Problem requirements — From the first line to the last, copy the material exactly.

§ §

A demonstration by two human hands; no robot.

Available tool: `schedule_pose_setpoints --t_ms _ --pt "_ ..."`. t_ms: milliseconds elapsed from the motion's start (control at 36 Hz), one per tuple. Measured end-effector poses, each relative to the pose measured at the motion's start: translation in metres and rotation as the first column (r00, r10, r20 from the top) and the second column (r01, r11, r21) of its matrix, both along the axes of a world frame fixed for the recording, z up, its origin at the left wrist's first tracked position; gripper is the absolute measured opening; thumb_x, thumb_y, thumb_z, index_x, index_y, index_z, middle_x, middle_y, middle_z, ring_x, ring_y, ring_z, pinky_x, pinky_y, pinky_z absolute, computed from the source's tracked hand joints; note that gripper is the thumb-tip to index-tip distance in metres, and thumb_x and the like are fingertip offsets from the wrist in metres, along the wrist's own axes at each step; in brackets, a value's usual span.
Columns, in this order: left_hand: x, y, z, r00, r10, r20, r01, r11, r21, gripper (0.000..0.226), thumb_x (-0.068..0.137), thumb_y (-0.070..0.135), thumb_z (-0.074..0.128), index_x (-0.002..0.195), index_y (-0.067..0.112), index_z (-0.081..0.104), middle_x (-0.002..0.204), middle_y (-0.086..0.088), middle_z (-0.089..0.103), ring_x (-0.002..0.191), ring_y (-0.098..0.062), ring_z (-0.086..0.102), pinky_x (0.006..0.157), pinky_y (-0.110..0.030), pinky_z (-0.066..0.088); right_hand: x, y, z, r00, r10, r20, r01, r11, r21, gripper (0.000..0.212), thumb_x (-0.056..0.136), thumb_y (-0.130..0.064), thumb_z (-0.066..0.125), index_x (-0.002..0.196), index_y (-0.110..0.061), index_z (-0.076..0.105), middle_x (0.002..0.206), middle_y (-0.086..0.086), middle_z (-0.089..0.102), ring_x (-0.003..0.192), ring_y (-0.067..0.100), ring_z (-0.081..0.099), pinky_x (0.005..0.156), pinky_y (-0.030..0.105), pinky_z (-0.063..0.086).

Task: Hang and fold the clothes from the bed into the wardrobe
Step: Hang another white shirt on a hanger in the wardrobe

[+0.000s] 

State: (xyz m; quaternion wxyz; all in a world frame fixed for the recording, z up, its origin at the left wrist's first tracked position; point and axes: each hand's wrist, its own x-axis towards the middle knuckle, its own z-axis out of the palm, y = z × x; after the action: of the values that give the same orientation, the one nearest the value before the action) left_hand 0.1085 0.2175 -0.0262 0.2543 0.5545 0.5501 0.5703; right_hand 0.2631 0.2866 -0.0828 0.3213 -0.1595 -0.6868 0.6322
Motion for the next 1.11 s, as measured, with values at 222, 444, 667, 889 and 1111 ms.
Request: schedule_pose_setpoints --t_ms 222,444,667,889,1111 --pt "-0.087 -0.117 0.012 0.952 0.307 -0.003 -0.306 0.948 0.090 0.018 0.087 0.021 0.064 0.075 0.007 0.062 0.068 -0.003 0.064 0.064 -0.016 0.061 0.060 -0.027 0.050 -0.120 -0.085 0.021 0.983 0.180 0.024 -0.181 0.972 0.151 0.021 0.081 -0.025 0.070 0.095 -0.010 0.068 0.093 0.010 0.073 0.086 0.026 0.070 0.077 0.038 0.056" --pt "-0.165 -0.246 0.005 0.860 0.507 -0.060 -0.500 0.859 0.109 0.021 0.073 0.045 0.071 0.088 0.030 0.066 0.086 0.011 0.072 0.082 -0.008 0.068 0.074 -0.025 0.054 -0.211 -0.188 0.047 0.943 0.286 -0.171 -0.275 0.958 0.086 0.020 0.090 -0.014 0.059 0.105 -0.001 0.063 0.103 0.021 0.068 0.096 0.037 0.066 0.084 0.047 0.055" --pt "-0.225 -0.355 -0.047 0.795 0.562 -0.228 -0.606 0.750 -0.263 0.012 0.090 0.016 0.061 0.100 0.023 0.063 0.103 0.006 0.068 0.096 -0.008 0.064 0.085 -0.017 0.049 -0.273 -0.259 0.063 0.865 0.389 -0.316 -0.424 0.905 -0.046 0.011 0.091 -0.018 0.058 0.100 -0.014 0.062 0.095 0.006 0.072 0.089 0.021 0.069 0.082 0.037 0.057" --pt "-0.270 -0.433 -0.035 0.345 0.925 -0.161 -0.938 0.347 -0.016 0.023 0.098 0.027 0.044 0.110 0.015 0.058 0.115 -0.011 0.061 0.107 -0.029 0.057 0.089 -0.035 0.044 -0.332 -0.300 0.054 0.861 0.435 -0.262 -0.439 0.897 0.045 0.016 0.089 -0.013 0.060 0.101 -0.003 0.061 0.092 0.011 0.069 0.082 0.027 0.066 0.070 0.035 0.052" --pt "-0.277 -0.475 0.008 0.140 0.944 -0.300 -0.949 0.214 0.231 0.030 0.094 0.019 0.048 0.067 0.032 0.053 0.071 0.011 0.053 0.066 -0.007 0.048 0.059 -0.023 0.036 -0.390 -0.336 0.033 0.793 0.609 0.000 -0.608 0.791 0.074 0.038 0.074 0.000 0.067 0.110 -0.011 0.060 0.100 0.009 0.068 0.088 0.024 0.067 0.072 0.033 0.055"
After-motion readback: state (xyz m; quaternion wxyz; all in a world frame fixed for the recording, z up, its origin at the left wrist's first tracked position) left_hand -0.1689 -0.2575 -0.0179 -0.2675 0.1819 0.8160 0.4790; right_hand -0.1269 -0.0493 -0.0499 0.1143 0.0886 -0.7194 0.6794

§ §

Written answer —
A demonstration by two human hands; no robot.

Available tool: `schedule_pose_setpoints --t_ms _ --pt "_ ..."`. t_ms: milliseconds elapsed from the motion's start (control at 36 Hz), one per tuple. Measured end-effector poses, each relative to the pose measured at the motion's start: translation in metres and rotation as the first column (r00, r10, r20 from the top) and the second column (r01, r11, r21) of its matrix, both along the axes of a world frame fixed for the recording, z up, its origin at the left wrist's first tracked position; gripper is the absolute measured opening; thumb_x, thumb_y, thumb_z, index_x, index_y, index_z, middle_x, middle_y, middle_z, ring_x, ring_y, ring_z, pinky_x, pinky_y, pinky_z absolute, computed from the source's tracked hand joints; note that gripper is the thumb-tip to index-tip distance in metres, and thumb_x and the like are fingertip offsets from the wrist in metres, along the wrist's own axes at each step; in brackets, a value's usual span.
Columns, in this order: left_hand: x, y, z, r00, r10, r20, r01, r11, r21, gripper (0.000..0.226), thumb_x (-0.068..0.137), thumb_y (-0.070..0.135), thumb_z (-0.074..0.128), index_x (-0.002..0.195), index_y (-0.067..0.112), index_z (-0.081..0.104), middle_x (-0.002..0.204), middle_y (-0.086..0.088), middle_z (-0.089..0.103), ring_x (-0.002..0.191), ring_y (-0.098..0.062), ring_z (-0.086..0.102), pinky_x (0.006..0.157), pinky_y (-0.110..0.030), pinky_z (-0.066..0.088); right_hand: x, y, z, r00, r10, r20, r01, r11, r21, gripper (0.000..0.212), thumb_x (-0.056..0.136), thumb_y (-0.130..0.064), thumb_z (-0.066..0.125), index_x (-0.002..0.196), index_y (-0.110..0.061), index_z (-0.076..0.105), middle_x (0.002..0.206), middle_y (-0.086..0.086), middle_z (-0.089..0.102), ring_x (-0.003..0.192), ring_y (-0.067..0.100), ring_z (-0.081..0.099), pinky_x (0.005..0.156), pinky_y (-0.030..0.105), pinky_z (-0.063..0.086).

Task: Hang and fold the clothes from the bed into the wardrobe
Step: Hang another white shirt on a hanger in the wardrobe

[+0.000s] 

State: (xyz m; quaternion wxyz; all in a world frame fixed for the recording, z up, its origin at the left wrist's first tracked position; point and axes: each hand's wrist, its own x-axis towards the middle knuckle, its own z-axis out of the palm, y = z × x; after the action: of the values that give the same orientation, the one nearest the value before the action) left_hand 0.1085 0.2175 -0.0262 0.2543 0.5545 0.5501 0.5703; right_hand 0.2631 0.2866 -0.0828 0.3213 -0.1595 -0.6868 0.6322
Motion for the next 1.11 s, as measured, with values at 222, 444, 667, 889 and 1111 ms.
Request: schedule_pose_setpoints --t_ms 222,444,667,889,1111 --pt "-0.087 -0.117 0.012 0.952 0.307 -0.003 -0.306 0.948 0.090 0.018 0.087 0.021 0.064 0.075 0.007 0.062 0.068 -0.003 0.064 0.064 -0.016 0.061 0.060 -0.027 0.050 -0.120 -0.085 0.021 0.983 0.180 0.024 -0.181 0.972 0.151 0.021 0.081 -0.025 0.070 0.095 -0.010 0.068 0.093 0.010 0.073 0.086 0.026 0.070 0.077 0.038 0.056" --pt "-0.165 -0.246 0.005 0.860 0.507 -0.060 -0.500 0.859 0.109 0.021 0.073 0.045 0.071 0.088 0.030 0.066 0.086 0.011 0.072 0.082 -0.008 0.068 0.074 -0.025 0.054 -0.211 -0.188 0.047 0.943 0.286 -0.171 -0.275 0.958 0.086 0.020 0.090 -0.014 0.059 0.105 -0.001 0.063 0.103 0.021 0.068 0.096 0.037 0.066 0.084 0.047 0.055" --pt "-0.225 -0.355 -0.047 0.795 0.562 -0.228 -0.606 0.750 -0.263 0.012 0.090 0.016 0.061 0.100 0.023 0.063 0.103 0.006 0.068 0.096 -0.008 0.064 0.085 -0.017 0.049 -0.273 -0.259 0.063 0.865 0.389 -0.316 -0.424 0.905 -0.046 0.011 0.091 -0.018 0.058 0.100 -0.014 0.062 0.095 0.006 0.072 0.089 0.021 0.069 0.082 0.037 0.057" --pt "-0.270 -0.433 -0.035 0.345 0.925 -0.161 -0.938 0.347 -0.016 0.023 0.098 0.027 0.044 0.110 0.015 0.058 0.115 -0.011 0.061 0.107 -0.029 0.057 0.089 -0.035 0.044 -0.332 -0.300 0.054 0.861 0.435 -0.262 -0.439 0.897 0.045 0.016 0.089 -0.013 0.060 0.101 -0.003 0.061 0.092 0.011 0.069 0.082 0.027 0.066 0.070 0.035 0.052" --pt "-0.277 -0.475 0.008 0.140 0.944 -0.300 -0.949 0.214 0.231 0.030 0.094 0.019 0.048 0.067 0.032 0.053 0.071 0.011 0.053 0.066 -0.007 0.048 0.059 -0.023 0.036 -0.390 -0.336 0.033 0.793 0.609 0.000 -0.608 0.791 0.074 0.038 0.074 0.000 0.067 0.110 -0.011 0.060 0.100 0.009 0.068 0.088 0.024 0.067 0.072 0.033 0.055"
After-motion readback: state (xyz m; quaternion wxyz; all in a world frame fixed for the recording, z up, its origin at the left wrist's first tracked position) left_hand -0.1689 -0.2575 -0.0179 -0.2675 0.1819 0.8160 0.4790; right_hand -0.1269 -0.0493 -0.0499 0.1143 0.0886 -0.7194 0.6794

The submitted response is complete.